Dan 7, 9-10.13-14; Sal 96; 2Pe 1, 16-19; Mc 9, 2-10

Aquella tarde, en la cima del monte Tabor, Santiago, Pedro, y Juan, que habían subido allí en compañía del Maestro, fueron invadidos por una atmósfera sobrenatural.

Los vestidos de Jesús se volvieron blancos como la nieve, y su rostro brillaba como el sol. La paz era inmensa; por unos instantes, pareció que todos los sufrimientos y problemas habían sido dejados atrás. Nada pesaba, y una dulce y densa suavidad llenaba todo mientras aquellos tres contemplaban, saciados de gozo, la Faz luminosa del Maestro. Parecía un sueño, pero no había lugar a la duda: nunca habían estado más cerca de la Verdad.

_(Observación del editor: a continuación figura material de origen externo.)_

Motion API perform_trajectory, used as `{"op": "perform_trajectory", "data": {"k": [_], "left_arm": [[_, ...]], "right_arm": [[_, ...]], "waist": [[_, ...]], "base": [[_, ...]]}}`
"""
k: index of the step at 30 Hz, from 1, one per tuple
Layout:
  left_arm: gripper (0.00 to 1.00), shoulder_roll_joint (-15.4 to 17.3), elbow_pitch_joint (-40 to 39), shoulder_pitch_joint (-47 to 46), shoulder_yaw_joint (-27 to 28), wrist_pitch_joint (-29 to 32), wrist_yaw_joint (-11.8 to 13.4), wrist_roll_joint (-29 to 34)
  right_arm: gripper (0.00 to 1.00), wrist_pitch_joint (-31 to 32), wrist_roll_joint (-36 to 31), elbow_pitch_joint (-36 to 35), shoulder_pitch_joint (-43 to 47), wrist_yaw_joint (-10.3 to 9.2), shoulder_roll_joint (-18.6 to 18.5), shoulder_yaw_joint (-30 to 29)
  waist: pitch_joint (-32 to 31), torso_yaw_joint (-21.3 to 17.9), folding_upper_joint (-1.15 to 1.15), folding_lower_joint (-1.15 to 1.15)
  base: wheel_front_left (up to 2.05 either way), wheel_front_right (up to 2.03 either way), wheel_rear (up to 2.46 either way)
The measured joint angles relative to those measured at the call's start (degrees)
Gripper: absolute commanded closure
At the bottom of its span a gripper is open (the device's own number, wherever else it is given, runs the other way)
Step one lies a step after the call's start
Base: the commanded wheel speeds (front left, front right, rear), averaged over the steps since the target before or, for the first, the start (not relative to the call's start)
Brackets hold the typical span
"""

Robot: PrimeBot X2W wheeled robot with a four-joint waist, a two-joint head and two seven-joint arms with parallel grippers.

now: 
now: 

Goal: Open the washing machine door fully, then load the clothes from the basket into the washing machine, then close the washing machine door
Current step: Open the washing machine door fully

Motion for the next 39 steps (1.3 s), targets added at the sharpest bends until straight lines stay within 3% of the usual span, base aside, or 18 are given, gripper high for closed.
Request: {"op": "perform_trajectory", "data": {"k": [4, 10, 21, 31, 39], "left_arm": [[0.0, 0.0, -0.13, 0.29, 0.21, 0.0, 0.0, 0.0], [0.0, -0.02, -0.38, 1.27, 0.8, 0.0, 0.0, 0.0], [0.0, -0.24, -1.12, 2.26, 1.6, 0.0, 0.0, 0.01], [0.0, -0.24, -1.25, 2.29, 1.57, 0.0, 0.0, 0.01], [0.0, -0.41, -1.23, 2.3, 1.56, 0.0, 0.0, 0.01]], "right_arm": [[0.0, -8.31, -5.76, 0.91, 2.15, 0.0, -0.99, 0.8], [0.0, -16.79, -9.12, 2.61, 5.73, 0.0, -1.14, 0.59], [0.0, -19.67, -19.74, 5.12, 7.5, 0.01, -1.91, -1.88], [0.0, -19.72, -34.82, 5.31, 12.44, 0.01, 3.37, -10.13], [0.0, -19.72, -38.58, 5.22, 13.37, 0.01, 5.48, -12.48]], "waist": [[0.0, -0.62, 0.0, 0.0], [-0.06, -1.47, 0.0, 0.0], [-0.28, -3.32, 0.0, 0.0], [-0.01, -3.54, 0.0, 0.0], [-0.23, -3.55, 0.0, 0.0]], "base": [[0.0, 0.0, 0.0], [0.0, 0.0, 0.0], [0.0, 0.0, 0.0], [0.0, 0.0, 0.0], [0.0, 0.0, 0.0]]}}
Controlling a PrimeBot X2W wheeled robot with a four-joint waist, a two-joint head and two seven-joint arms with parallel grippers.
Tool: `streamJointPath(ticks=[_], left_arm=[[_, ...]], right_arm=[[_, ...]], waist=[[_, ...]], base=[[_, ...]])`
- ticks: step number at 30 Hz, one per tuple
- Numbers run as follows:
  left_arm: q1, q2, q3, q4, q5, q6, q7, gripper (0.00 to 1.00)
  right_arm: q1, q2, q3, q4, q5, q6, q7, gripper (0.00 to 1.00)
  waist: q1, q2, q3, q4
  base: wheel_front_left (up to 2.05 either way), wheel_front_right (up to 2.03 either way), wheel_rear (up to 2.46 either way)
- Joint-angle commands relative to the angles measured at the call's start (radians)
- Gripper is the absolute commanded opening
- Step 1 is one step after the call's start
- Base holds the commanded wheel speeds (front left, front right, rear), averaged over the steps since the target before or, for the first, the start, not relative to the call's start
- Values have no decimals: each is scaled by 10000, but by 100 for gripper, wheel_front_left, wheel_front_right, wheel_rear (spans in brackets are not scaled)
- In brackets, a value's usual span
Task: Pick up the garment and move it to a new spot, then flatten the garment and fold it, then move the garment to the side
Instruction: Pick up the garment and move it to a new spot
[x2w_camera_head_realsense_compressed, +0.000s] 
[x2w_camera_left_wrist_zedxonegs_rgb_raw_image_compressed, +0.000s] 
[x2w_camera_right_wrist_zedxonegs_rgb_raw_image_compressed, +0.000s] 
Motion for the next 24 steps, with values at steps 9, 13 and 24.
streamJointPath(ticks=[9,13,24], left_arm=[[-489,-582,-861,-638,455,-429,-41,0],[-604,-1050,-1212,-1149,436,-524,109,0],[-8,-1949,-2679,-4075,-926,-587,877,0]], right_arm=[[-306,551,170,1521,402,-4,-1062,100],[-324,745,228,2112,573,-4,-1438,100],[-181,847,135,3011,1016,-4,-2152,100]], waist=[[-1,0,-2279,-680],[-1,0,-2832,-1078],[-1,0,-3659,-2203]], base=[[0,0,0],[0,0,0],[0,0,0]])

Aparecieron dos hombres, y, sin necesidad de presentación alguna, como si hubieran estado con ellos siempre, les reconocieron y fueron reconocidos: Moisés y Elías, la Ley y los profetas. También ellos se mostraban llenos de gozo. Parecía un sueño, pero no había lugar a la duda: la densidad de lo real se cortaba más que nunca.

Sintieron aquellos tres, por vez primera en su vida, que ya nada necesitaban en este mundo: no había hambre, ni sed, ni cansancio, y la gloria de Dios bastaba para llenarlo todo. «Maestro, ¡Qué bien se está aquí! Vamos a hacer tres tiendas!». Tanta paz asustaba y calmaba, hería y vendaba la herida, todo a un tiempo. Y, entonces, la voz del Padre llenó la nube: «Este es mi Hijo amado; escuchadlo». Cuerpos y almas fueron recorridos por un escalofrío de gozo, mientras los ojos se clavaban en el Rostro de Cristo. Parecía un sueño, pero no había lugar a la duda: el cielo existía.

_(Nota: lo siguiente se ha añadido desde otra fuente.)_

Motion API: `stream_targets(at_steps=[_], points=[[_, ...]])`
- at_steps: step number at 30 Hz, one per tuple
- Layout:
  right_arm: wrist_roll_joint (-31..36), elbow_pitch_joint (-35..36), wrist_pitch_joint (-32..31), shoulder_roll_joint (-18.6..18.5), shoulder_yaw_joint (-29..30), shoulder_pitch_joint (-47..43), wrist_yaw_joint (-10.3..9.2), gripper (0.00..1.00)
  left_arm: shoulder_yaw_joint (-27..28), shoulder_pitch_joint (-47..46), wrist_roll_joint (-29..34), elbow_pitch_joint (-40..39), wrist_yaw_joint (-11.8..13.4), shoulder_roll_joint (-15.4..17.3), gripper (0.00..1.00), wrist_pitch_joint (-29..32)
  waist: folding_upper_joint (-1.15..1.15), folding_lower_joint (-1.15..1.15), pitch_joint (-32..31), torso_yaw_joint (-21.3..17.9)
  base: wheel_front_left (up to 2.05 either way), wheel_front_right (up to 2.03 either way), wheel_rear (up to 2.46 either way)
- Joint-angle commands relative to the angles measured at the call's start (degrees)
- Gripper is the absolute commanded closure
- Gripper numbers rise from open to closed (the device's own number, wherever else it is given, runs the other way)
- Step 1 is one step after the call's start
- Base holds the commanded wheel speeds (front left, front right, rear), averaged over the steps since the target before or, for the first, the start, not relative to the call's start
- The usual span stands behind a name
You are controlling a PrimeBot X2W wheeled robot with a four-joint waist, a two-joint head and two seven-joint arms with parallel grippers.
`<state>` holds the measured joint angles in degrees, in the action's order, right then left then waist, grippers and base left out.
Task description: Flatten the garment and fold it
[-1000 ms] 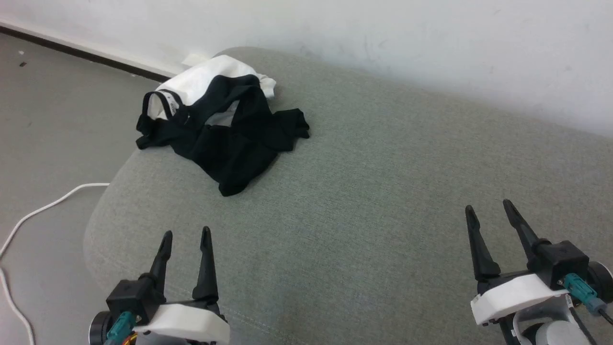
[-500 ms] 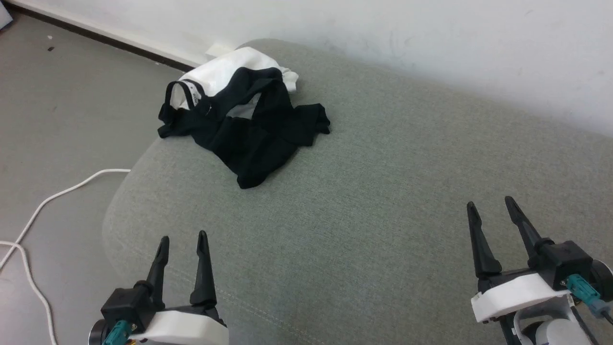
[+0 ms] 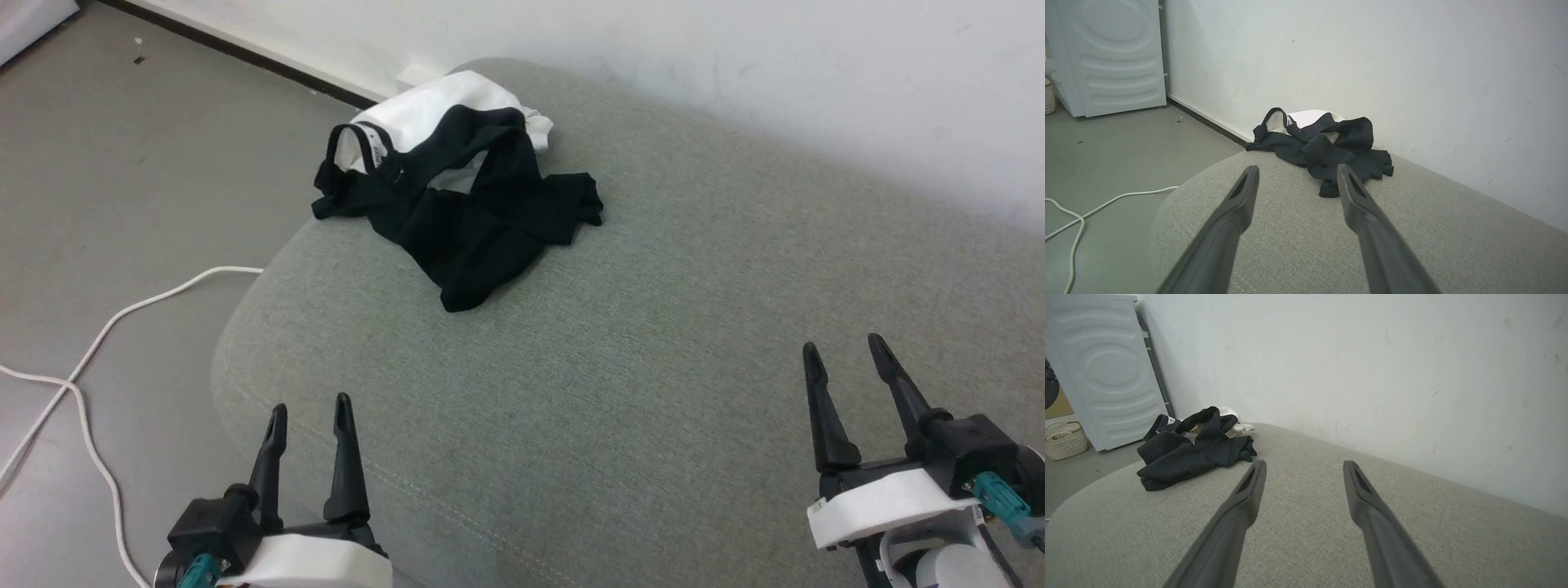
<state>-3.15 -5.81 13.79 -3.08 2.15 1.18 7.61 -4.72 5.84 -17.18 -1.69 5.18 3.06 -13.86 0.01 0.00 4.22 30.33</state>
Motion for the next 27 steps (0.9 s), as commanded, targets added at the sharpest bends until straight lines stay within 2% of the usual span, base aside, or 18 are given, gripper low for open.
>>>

Habían sido apenas unos segundos, pero un dardo de luz se había clavado para siempre en aquellos corazones. Días más tarde, aquel cuerpo y aquel Rostro se mostrarían ante el mundo ensangrentados y desfigurados… Y tendrían que recordar.

Tras la Ascensión, la Faz del Maestro sería retirada de sus vidas hasta el último día… Y tendrían que recordar. Más tarde, sus propios cuerpos serían rasgado por el martirio… Y tendrían que recordar. Pedro, hoy, nos lo atestigua: recordaron siempre aquellos segundos de luz.
También a nosotros nos ha dado Cristo, en nuestra vida, breves momentos de luz; quizá han sido pocos, y han durado apenas segundos, pero hemos sentido a Dios tan cerca que casi lo tocábamos… ¿Recordaremos? ¿Tendremos memoria durante la noche? Quiero pedirle hoy a la Santísima Virgen que, hasta que cumpla nuestra súplica: «muéstranos a Jesús, fruto bendito de tu vientre», reavive en nuestra memoria las ascuas de esos dardos de luz que un día se clavaron en nosotros. ¡Que recordemos, Madre, que recordemos, porque cuanto entonces vimos aún sigue allí, y no ha de moverse por los siglos!